--- Data to examine Enclosed Below ---

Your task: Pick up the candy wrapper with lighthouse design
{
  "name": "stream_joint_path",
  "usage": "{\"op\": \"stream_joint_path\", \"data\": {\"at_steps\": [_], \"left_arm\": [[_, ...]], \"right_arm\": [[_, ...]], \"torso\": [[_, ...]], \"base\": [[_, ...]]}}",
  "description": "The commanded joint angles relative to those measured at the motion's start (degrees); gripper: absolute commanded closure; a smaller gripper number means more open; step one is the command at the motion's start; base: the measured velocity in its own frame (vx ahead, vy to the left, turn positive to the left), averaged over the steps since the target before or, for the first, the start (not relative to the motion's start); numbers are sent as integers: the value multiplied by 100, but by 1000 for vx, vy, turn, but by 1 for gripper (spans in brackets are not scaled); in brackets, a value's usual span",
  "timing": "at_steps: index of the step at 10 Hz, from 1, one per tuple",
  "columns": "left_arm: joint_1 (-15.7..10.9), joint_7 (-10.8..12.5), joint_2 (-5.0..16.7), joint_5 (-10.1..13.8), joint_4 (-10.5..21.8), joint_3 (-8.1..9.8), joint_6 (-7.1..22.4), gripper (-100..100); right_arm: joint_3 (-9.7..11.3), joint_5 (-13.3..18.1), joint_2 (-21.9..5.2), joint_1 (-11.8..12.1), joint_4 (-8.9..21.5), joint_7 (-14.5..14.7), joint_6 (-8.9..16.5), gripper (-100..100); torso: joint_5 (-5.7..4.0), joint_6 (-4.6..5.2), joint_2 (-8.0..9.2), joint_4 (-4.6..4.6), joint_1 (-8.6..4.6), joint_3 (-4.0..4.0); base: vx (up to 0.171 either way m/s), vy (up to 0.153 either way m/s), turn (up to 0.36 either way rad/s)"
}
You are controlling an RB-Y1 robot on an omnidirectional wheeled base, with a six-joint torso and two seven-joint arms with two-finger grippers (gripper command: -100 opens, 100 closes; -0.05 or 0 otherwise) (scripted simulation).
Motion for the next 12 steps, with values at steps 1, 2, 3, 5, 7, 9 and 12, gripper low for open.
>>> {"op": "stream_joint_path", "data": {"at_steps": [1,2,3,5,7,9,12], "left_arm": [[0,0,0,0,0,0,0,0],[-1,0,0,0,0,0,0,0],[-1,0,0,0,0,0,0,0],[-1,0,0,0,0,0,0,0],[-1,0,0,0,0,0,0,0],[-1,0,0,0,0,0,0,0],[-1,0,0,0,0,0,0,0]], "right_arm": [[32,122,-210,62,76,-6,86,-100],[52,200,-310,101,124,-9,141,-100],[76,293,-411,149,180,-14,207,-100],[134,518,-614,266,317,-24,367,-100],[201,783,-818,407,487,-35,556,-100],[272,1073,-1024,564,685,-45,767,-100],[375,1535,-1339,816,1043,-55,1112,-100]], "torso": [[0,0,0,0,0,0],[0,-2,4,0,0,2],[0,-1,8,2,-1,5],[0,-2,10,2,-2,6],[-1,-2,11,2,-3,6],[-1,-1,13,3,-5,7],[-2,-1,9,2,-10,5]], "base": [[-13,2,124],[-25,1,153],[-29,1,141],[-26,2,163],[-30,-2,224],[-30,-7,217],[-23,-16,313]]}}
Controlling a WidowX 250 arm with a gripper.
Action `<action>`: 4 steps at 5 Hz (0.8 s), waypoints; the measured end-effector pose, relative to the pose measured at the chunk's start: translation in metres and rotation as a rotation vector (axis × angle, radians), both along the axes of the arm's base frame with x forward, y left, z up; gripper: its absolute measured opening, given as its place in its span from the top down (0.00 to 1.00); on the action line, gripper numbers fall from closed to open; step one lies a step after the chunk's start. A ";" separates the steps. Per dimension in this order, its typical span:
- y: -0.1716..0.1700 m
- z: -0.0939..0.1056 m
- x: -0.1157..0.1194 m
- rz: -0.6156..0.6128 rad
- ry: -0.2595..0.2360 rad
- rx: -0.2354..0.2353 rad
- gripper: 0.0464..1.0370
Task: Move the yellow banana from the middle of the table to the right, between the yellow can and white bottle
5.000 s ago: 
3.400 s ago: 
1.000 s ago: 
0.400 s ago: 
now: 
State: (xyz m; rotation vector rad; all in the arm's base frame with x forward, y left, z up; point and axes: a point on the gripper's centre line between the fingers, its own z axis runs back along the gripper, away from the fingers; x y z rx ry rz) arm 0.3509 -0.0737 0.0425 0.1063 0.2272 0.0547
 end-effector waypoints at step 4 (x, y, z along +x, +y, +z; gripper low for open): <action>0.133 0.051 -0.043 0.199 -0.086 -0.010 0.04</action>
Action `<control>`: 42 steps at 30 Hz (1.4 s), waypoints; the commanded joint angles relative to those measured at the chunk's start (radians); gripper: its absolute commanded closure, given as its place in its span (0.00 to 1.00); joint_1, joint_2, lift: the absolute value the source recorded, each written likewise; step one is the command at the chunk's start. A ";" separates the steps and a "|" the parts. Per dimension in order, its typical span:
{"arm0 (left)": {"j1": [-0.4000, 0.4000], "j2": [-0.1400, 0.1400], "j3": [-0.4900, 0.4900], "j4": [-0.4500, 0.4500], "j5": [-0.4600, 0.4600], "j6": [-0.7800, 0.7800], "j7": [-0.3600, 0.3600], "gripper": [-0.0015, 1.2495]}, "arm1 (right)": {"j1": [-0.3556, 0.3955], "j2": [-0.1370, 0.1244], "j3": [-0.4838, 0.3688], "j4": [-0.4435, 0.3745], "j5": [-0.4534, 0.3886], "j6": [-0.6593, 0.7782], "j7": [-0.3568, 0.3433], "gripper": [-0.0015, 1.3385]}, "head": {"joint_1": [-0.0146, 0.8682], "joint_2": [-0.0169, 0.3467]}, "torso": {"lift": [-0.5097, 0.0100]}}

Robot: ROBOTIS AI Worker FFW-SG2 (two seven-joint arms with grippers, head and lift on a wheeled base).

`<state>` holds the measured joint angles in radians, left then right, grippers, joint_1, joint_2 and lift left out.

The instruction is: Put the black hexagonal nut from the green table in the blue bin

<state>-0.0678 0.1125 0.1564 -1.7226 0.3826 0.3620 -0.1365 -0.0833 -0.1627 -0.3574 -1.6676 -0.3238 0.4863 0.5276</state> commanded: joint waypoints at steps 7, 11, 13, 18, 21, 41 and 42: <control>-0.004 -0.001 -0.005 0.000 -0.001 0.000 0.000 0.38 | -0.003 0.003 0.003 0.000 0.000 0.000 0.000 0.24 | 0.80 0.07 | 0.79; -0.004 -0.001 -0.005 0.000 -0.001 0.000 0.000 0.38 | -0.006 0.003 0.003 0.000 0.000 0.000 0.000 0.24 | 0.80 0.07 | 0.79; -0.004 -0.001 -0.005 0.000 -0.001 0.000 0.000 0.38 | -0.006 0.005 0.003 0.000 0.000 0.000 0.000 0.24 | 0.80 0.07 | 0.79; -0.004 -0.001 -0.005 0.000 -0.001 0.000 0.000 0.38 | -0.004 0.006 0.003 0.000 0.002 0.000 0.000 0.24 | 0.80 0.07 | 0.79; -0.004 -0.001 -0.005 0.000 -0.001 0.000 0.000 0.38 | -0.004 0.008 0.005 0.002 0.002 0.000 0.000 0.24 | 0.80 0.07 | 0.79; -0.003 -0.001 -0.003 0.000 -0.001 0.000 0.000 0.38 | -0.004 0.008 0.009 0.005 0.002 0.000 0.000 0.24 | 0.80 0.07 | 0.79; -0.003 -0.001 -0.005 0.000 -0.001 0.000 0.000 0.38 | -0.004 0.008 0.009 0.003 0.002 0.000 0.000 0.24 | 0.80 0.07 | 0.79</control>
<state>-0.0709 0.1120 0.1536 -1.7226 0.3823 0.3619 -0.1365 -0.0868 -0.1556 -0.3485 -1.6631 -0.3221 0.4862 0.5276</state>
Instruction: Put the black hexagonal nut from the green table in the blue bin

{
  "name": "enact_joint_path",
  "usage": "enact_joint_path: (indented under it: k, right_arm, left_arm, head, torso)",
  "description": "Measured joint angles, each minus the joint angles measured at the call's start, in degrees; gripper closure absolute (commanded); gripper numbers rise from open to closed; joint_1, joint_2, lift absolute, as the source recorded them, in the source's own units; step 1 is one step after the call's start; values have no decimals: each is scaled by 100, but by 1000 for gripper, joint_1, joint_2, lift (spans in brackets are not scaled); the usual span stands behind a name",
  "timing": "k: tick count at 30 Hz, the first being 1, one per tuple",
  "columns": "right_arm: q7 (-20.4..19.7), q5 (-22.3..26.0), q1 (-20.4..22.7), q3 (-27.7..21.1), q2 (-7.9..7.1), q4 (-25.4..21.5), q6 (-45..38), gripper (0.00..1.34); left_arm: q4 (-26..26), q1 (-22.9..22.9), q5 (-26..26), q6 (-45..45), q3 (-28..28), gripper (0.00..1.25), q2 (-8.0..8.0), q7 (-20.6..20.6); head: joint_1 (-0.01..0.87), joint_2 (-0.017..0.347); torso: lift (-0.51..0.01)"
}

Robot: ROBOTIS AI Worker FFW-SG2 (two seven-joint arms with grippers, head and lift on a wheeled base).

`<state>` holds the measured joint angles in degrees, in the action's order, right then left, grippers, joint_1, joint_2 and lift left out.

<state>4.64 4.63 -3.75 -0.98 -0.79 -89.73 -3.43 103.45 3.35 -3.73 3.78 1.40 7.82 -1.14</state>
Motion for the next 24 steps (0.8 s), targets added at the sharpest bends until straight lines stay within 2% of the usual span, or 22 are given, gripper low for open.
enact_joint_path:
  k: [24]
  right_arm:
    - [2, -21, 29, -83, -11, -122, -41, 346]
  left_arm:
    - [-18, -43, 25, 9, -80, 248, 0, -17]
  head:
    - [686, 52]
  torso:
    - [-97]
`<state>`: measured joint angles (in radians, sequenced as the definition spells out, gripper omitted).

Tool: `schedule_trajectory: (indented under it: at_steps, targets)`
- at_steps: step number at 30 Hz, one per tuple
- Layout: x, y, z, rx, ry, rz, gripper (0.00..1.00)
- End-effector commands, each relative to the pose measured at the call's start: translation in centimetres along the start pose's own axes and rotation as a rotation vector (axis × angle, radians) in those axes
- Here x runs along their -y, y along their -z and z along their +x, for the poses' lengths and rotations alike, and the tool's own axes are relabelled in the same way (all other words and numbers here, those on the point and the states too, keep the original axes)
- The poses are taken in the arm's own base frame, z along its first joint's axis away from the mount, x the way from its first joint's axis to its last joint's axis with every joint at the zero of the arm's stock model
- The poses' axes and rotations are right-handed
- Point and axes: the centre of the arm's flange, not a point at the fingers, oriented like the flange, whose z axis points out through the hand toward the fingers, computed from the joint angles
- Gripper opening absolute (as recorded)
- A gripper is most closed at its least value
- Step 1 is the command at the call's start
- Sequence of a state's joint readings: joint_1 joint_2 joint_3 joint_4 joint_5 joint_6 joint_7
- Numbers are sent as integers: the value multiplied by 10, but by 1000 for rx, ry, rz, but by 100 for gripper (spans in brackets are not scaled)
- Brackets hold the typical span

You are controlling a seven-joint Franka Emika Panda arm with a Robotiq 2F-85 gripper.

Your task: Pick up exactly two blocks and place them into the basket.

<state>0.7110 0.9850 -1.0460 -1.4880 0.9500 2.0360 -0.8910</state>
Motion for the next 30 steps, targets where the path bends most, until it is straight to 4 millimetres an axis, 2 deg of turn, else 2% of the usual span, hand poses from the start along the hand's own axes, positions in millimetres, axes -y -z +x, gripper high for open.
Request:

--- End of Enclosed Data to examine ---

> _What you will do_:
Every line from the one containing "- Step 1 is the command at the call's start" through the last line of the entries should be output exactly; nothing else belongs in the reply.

> _Expected output_:
- Step 1 is the command at the call's start
- Sequence of a state's joint readings: joint_1 joint_2 joint_3 joint_4 joint_5 joint_6 joint_7
- Numbers are sent as integers: the value multiplied by 10, but by 1000 for rx, ry, rz, but by 100 for gripper (spans in brackets are not scaled)
- Brackets hold the typical span

You are controlling a seven-joint Franka Emika Panda arm with a Robotiq 2F-85 gripper.

Your task: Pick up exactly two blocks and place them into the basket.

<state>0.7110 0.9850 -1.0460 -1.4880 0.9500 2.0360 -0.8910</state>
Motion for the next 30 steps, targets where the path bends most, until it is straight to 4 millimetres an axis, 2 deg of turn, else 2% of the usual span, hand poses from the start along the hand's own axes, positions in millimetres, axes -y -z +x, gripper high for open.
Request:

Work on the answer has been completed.